Hackney artist Laure Prouvost wins Turner Prize

Laure Prouvost Pic: Martin McKeown

Laure Prouvost Pic: Martin McKeown

 

A Hackney-based artist has won the UK’s prestigious Turner Prize 2013 at the ceremony in Northern Ireland yesterday evening.

Laure Prouvost, a graduate from Goldsmiths, was named ‘a surprise winner’ after she beat high-profile artists Tino Seghal and David Shrigley to win the prize.

Prouvost, 35, is the second winner in a row to be associated with Goldsmiths after former lecturer Elizabeth Price won last year’s prize.

Prouvost won the award for a 30-minute contemporary video installation about her fictional grandfather, currently displayed at the Tate Britain.

The international jury, led by Tate director Penelope Curtis, described Prouvost’s work as “complex” and “a courageous combination of images and objects in a deeply atmospheric environment.”

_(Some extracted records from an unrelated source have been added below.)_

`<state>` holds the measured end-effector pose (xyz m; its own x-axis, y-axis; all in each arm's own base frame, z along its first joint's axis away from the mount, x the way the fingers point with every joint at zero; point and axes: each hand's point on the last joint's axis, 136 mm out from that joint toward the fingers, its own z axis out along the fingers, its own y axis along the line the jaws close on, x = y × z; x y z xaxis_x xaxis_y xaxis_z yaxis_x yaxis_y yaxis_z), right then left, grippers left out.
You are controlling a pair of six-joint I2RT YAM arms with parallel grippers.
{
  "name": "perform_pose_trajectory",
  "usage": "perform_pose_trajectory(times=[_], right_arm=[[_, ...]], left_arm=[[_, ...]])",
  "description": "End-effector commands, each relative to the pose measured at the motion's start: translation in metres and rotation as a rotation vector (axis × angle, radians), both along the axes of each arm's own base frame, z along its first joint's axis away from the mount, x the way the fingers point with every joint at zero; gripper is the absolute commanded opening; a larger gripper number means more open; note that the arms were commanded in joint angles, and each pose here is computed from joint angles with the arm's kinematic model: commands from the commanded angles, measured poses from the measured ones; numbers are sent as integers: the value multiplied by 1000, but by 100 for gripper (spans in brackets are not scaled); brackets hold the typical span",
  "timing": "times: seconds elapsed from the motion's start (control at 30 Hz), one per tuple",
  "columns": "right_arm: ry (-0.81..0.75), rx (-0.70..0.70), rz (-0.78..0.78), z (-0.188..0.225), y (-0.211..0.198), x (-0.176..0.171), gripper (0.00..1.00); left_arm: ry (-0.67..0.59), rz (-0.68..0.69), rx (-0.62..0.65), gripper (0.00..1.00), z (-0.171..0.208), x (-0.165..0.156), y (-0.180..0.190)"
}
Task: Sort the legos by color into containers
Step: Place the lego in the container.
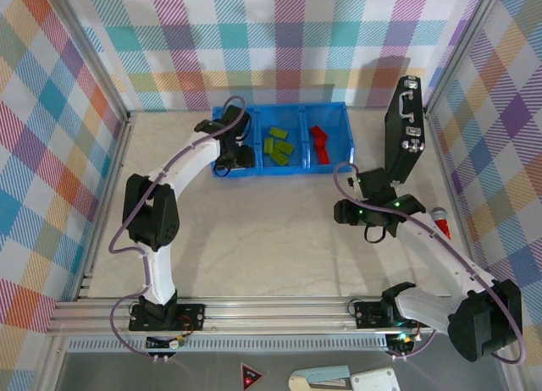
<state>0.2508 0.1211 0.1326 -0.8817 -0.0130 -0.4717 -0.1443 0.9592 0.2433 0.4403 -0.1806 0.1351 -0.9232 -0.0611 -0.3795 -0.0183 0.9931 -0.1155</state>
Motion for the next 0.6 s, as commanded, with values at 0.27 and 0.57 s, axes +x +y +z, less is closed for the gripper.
perform_pose_trajectory(times=[0.27,0.57], right_arm=[[3,-19,-26,8,-9,-9,49],[21,-23,-21,1,-8,-8,49]], left_arm=[[-56,6,52,62,5,68,14],[-162,55,60,62,6,119,29]])
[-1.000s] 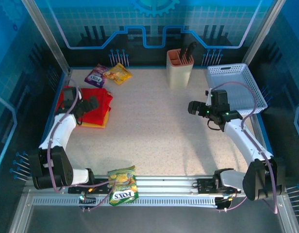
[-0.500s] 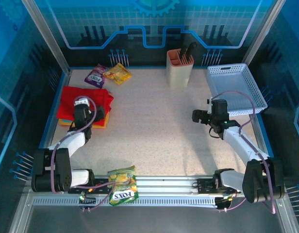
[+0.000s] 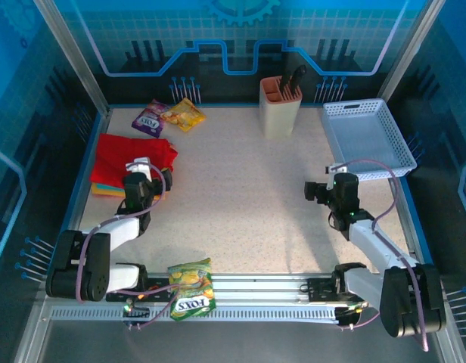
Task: Fold and stack the t-shirts
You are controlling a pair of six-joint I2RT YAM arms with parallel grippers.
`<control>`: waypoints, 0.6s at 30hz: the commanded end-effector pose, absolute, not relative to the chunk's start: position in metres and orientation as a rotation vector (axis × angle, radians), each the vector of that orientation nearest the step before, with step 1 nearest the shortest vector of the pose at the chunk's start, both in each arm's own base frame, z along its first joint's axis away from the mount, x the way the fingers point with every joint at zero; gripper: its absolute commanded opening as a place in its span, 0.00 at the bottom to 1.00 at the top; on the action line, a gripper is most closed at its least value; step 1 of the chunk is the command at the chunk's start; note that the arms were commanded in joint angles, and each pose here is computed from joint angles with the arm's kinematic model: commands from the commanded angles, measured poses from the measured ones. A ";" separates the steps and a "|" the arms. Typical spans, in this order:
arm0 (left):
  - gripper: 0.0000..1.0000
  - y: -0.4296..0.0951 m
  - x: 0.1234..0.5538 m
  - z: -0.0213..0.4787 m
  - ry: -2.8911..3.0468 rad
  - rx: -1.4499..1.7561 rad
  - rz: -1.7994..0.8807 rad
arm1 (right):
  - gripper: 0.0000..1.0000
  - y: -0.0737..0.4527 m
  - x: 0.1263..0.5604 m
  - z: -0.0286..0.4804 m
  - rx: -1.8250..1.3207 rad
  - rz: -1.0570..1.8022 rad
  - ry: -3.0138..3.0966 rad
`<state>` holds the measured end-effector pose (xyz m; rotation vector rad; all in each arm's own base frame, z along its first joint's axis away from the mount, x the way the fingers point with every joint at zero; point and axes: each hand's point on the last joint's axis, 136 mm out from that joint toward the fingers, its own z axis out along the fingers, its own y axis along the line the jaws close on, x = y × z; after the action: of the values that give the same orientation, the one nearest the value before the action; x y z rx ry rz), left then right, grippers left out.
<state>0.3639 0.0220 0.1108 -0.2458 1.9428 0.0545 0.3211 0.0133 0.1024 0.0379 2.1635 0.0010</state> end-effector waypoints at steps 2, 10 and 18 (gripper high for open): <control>0.99 0.005 0.364 0.125 1.931 -0.150 0.049 | 1.00 0.015 0.332 0.129 -0.038 -0.004 1.985; 0.99 -0.008 0.361 0.185 1.879 -0.105 0.028 | 1.00 0.018 0.329 0.124 -0.074 -0.006 1.992; 0.99 -0.019 0.357 0.162 1.899 -0.043 -0.022 | 1.00 0.024 0.335 0.128 -0.105 0.022 1.918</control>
<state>0.3619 -0.0122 0.1781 -0.1014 1.8728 -0.0080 0.3285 0.0244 0.1162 -0.0887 1.9981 0.0227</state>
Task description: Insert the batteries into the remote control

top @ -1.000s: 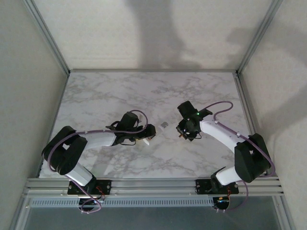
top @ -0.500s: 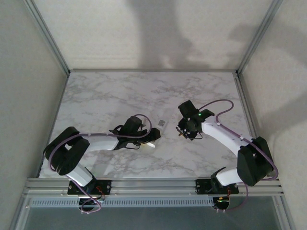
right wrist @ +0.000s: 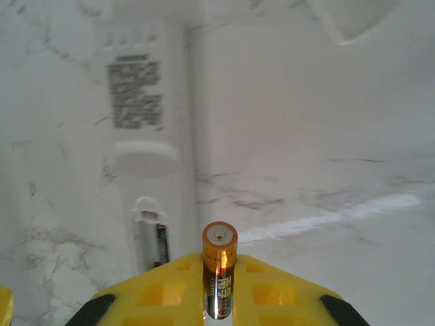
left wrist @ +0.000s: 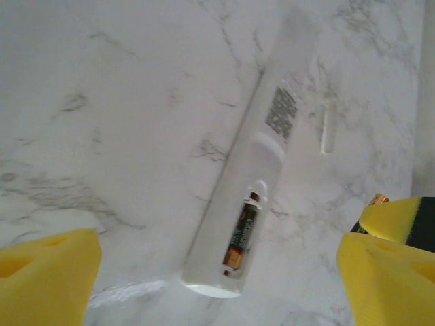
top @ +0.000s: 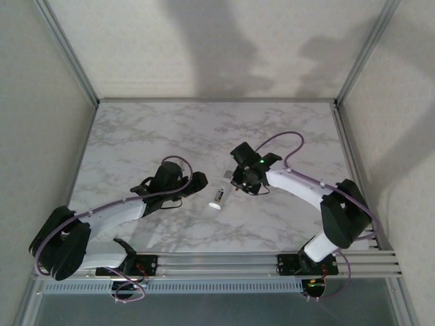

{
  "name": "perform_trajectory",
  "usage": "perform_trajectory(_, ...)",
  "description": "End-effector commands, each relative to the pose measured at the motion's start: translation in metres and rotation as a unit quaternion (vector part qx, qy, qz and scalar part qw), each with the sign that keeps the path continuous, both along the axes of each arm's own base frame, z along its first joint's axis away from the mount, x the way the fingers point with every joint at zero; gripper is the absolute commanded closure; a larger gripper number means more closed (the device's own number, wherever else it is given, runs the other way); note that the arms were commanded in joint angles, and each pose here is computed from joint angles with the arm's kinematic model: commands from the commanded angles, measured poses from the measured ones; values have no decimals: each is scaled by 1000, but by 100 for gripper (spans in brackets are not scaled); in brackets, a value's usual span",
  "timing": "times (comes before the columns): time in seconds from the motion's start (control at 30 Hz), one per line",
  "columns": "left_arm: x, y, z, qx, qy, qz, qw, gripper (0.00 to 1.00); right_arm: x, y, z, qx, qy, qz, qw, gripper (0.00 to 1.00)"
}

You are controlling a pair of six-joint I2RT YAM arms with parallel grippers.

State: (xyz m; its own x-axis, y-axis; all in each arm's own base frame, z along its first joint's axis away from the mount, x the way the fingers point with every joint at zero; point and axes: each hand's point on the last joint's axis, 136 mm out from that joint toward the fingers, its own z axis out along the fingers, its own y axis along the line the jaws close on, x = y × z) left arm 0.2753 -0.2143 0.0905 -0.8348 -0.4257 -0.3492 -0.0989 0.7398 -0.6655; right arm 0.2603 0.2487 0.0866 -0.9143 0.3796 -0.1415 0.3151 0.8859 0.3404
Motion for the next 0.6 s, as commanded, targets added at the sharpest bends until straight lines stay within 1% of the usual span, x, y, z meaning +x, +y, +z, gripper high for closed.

Prouvost, said to the Guardian shortly after accepting the award: “I wasn’t expecting it at all. I was sure it was not me.”

The artist, who was born in Croix-Lille in France in 1978 and has lived in London for 15 years, added: “Half of me feels British, I’ve been here half my life. My boyfriend is half British and my daughter is both. I feel adopted. It was really this country that let me grow.”

The winning installation was a response to German artist Kurt Schwitters’s Lake District works, commissioned by Grizedale Arts and Tate Britain earlier this year.

Prouvost also won the Max Mara Women’s Art Prize, earlier this year, for her exhibition ‘Farfromwords’ at the Whitechapel Gallery in Tower Hamlets.

The £25,000 prize was presented by Irish actress Saoirse Ronan, best known for her role in the Bafta-winning film ‘Atonement’.

It was the first time the award ceremony took place outside England after Derry, the UK City of Culture for 2013, was chosen to host the event in collaboration with Tate Britain.

Former winners of the prize, set up in 1984 to recognize the work of young artists in the UK, include world famous artists such as Damien Hirst and Tony Cragg.